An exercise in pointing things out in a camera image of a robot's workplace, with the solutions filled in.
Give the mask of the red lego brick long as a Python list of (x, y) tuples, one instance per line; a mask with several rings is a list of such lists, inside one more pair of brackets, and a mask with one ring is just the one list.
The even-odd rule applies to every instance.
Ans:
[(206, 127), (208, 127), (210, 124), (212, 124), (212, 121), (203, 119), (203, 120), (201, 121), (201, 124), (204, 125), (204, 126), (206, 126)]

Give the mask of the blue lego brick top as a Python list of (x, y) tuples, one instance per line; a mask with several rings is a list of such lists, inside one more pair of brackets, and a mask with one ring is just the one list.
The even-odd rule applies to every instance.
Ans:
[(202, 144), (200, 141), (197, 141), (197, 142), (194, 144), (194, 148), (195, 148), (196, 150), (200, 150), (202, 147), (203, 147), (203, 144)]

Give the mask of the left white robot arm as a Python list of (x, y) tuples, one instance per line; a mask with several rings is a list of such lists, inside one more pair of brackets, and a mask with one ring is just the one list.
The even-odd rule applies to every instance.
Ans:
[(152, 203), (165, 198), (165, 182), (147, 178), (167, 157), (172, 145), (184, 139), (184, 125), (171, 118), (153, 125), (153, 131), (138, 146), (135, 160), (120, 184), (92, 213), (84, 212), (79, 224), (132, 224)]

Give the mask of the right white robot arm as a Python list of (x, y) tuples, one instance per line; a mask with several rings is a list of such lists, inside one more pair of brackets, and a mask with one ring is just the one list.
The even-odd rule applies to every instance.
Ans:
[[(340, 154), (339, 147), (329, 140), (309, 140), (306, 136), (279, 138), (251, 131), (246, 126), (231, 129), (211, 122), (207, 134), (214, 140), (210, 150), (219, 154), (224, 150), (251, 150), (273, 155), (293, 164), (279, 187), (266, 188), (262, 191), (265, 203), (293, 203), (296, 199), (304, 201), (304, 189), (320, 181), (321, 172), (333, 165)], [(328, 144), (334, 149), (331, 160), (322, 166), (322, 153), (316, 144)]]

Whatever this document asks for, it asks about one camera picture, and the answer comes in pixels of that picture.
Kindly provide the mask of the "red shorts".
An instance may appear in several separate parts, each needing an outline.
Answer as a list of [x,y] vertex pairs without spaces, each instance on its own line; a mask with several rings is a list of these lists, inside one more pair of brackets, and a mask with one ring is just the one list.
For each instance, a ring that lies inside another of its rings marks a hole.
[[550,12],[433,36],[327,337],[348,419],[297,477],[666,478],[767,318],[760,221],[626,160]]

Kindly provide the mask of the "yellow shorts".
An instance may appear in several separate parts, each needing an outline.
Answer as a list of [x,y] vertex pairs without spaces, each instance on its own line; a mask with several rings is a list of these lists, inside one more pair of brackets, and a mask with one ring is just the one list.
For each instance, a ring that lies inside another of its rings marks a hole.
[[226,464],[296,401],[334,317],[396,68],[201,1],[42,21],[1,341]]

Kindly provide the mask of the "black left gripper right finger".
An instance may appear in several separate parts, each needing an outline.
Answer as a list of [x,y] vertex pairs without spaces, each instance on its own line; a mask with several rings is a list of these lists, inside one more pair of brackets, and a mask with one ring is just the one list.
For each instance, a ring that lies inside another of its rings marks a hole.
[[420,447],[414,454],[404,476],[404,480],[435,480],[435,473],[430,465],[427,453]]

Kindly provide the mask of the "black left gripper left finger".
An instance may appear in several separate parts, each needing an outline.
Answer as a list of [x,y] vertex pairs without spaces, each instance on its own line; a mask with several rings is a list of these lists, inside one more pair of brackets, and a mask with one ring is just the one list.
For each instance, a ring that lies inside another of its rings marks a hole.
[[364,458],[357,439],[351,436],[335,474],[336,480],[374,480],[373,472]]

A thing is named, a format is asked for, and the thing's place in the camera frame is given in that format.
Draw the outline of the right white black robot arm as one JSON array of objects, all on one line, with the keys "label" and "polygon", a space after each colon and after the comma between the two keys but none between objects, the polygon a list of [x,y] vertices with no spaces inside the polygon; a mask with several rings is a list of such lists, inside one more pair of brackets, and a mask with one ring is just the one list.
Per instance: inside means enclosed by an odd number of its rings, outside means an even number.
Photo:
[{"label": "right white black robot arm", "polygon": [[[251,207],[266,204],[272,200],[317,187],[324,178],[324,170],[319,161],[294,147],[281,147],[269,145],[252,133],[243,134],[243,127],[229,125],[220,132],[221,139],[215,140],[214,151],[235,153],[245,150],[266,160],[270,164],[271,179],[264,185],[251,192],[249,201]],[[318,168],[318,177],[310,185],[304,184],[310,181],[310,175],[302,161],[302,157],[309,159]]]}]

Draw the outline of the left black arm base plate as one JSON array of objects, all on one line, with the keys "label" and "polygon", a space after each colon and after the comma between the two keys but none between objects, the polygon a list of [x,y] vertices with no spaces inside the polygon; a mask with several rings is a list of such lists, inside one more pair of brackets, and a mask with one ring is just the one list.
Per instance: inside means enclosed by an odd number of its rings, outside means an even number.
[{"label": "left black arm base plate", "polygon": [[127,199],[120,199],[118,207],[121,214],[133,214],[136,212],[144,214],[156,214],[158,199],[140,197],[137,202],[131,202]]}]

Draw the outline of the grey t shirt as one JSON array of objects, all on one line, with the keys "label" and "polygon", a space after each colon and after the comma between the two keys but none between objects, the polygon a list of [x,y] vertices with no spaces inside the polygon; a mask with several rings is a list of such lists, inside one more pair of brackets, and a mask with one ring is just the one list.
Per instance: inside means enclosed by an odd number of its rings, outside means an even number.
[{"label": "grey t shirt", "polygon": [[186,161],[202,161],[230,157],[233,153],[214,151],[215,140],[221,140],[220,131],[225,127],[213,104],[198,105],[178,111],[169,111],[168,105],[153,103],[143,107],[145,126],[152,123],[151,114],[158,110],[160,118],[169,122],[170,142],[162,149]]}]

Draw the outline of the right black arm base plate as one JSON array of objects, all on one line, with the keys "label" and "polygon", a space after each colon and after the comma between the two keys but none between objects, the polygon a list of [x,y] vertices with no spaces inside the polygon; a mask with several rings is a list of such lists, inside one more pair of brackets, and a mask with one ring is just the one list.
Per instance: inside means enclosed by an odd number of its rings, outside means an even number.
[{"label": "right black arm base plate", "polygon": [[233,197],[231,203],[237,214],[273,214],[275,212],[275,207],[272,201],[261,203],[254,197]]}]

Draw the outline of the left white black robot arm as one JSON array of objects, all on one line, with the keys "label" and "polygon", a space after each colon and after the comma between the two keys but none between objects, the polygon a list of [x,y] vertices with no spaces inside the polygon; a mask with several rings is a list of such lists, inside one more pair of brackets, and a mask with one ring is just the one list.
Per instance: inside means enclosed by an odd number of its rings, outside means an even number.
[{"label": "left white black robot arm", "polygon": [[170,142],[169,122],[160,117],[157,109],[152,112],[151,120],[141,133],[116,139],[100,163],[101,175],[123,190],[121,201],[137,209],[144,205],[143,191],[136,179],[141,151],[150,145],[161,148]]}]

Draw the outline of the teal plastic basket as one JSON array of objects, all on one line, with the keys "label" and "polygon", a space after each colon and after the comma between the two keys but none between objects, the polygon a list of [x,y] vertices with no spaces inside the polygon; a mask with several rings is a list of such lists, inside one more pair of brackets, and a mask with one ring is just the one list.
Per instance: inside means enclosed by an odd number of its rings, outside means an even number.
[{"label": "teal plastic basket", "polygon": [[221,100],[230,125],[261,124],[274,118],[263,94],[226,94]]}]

=== Required work ===
Reply by returning the full set of records above exactly.

=== Answer area ===
An exercise in pointing things out in a camera image of a robot's workplace, with the solutions filled in.
Give the mask of the red lego brick long as a Python list of (x, y) tuples, one instance per line; a mask with several rings is a list of such lists, inside one more pair of brackets, and a mask with one ring is just the one list.
The even-odd rule applies to every instance.
Ans:
[(206, 127), (208, 127), (210, 124), (212, 124), (212, 121), (203, 119), (203, 120), (201, 121), (201, 124), (204, 125), (204, 126), (206, 126)]

Give the mask of the blue lego brick top as a Python list of (x, y) tuples, one instance per line; a mask with several rings is a list of such lists, inside one more pair of brackets, and a mask with one ring is just the one list.
The even-odd rule applies to every instance.
Ans:
[(202, 144), (200, 141), (197, 141), (197, 142), (194, 144), (194, 148), (195, 148), (196, 150), (200, 150), (202, 147), (203, 147), (203, 144)]

Give the mask of the left white robot arm as a Python list of (x, y) tuples, one instance per line; a mask with several rings is a list of such lists, inside one more pair of brackets, and a mask with one ring is just the one list.
The even-odd rule applies to every instance.
Ans:
[(152, 203), (165, 198), (165, 182), (147, 178), (167, 157), (172, 145), (184, 139), (184, 125), (171, 118), (153, 125), (153, 131), (138, 146), (135, 160), (120, 184), (92, 213), (84, 212), (79, 224), (132, 224)]

Give the mask of the right white robot arm as a Python list of (x, y) tuples, one instance per line; a mask with several rings is a list of such lists, inside one more pair of brackets, and a mask with one ring is just the one list.
The even-odd rule applies to every instance.
Ans:
[[(340, 154), (339, 147), (329, 140), (309, 140), (306, 136), (279, 138), (251, 131), (246, 126), (231, 129), (211, 122), (207, 134), (214, 140), (210, 150), (219, 154), (224, 150), (251, 150), (273, 155), (293, 164), (279, 187), (266, 188), (262, 191), (265, 203), (293, 203), (296, 199), (304, 201), (304, 189), (320, 181), (321, 172), (333, 165)], [(328, 144), (334, 149), (331, 160), (322, 166), (322, 153), (316, 144)]]

Whatever this document asks for, it asks about one camera picture, and the answer comes in pixels of that picture.
Kindly provide the mask of the "red shorts".
An instance may appear in several separate parts, each needing an outline.
Answer as a list of [x,y] vertex pairs without spaces, each instance on its own line; a mask with several rings is a list of these lists, inside one more pair of brackets, and a mask with one ring is just the one list.
For each instance, a ring that lies inside another of its rings marks a hole.
[[550,12],[433,36],[327,337],[348,419],[297,477],[666,478],[767,318],[760,221],[626,160]]

Kindly provide the mask of the "yellow shorts".
An instance may appear in several separate parts, each needing an outline.
Answer as a list of [x,y] vertex pairs without spaces, each instance on its own line; a mask with several rings is a list of these lists, inside one more pair of brackets, and a mask with one ring is just the one list.
For each instance, a ring that lies inside another of its rings marks a hole.
[[226,464],[296,401],[334,317],[396,68],[201,1],[42,21],[1,341]]

Kindly provide the mask of the "black left gripper right finger".
An instance may appear in several separate parts, each needing an outline.
Answer as a list of [x,y] vertex pairs without spaces, each instance on its own line; a mask with several rings is a list of these lists, inside one more pair of brackets, and a mask with one ring is just the one list.
For each instance, a ring that lies inside another of its rings marks a hole.
[[420,447],[414,454],[404,476],[404,480],[435,480],[435,473],[430,465],[427,453]]

Kindly provide the mask of the "black left gripper left finger".
An instance may appear in several separate parts, each needing an outline.
Answer as a list of [x,y] vertex pairs without spaces, each instance on its own line; a mask with several rings is a list of these lists, inside one more pair of brackets, and a mask with one ring is just the one list.
For each instance, a ring that lies inside another of its rings marks a hole.
[[364,458],[357,439],[351,436],[335,474],[336,480],[374,480],[373,472]]

A thing is named, a format is asked for, and the thing's place in the camera frame is given in that format.
Draw the outline of the right white black robot arm as one JSON array of objects, all on one line, with the keys "label" and "polygon", a space after each colon and after the comma between the two keys but none between objects, the polygon a list of [x,y] vertices with no spaces inside the polygon; a mask with several rings is a list of such lists, inside one more pair of brackets, and a mask with one ring is just the one list.
Per instance: inside means enclosed by an odd number of its rings, outside means an even number.
Photo:
[{"label": "right white black robot arm", "polygon": [[[251,207],[266,204],[272,200],[317,187],[324,178],[324,170],[319,161],[294,147],[281,147],[269,145],[252,133],[243,134],[243,127],[229,125],[220,132],[221,139],[215,140],[214,151],[235,153],[245,150],[266,160],[270,164],[271,179],[264,185],[251,192],[249,201]],[[318,168],[318,177],[310,185],[304,184],[310,181],[310,175],[302,161],[302,157],[309,159]]]}]

Draw the outline of the left black arm base plate as one JSON array of objects, all on one line, with the keys "label" and "polygon", a space after each colon and after the comma between the two keys but none between objects, the polygon a list of [x,y] vertices with no spaces inside the polygon; a mask with several rings is a list of such lists, inside one more pair of brackets, and a mask with one ring is just the one list.
Per instance: inside means enclosed by an odd number of its rings, outside means an even number.
[{"label": "left black arm base plate", "polygon": [[127,199],[120,199],[118,207],[121,214],[133,214],[136,212],[144,214],[156,214],[158,199],[140,197],[137,202],[131,202]]}]

Draw the outline of the grey t shirt as one JSON array of objects, all on one line, with the keys "label" and "polygon", a space after each colon and after the comma between the two keys but none between objects, the polygon a list of [x,y] vertices with no spaces inside the polygon; a mask with several rings is a list of such lists, inside one more pair of brackets, and a mask with one ring is just the one list.
Per instance: inside means enclosed by an odd number of its rings, outside means an even number.
[{"label": "grey t shirt", "polygon": [[186,161],[202,161],[230,157],[233,153],[214,151],[215,140],[221,140],[220,131],[225,127],[213,104],[198,105],[178,111],[169,111],[168,105],[153,103],[143,107],[145,126],[152,123],[151,114],[158,110],[160,118],[169,122],[170,142],[162,149]]}]

Draw the outline of the right black arm base plate as one JSON array of objects, all on one line, with the keys "label" and "polygon", a space after each colon and after the comma between the two keys but none between objects, the polygon a list of [x,y] vertices with no spaces inside the polygon; a mask with several rings is a list of such lists, inside one more pair of brackets, and a mask with one ring is just the one list.
Per instance: inside means enclosed by an odd number of its rings, outside means an even number.
[{"label": "right black arm base plate", "polygon": [[233,197],[231,203],[237,214],[273,214],[275,212],[275,207],[272,201],[261,203],[254,197]]}]

Draw the outline of the left white black robot arm as one JSON array of objects, all on one line, with the keys "label" and "polygon", a space after each colon and after the comma between the two keys but none between objects, the polygon a list of [x,y] vertices with no spaces inside the polygon; a mask with several rings is a list of such lists, inside one more pair of brackets, and a mask with one ring is just the one list.
Per instance: inside means enclosed by an odd number of its rings, outside means an even number.
[{"label": "left white black robot arm", "polygon": [[170,142],[169,122],[160,117],[157,109],[152,112],[151,120],[141,133],[116,139],[100,163],[101,175],[123,190],[121,201],[137,209],[144,205],[143,191],[136,179],[141,151],[150,145],[161,148]]}]

Draw the outline of the teal plastic basket as one JSON array of objects, all on one line, with the keys "label" and "polygon", a space after each colon and after the comma between the two keys but none between objects, the polygon a list of [x,y] vertices with no spaces inside the polygon; a mask with several rings is a list of such lists, inside one more pair of brackets, and a mask with one ring is just the one list.
Per instance: inside means enclosed by an odd number of its rings, outside means an even number.
[{"label": "teal plastic basket", "polygon": [[221,100],[230,125],[261,124],[274,118],[263,94],[226,94]]}]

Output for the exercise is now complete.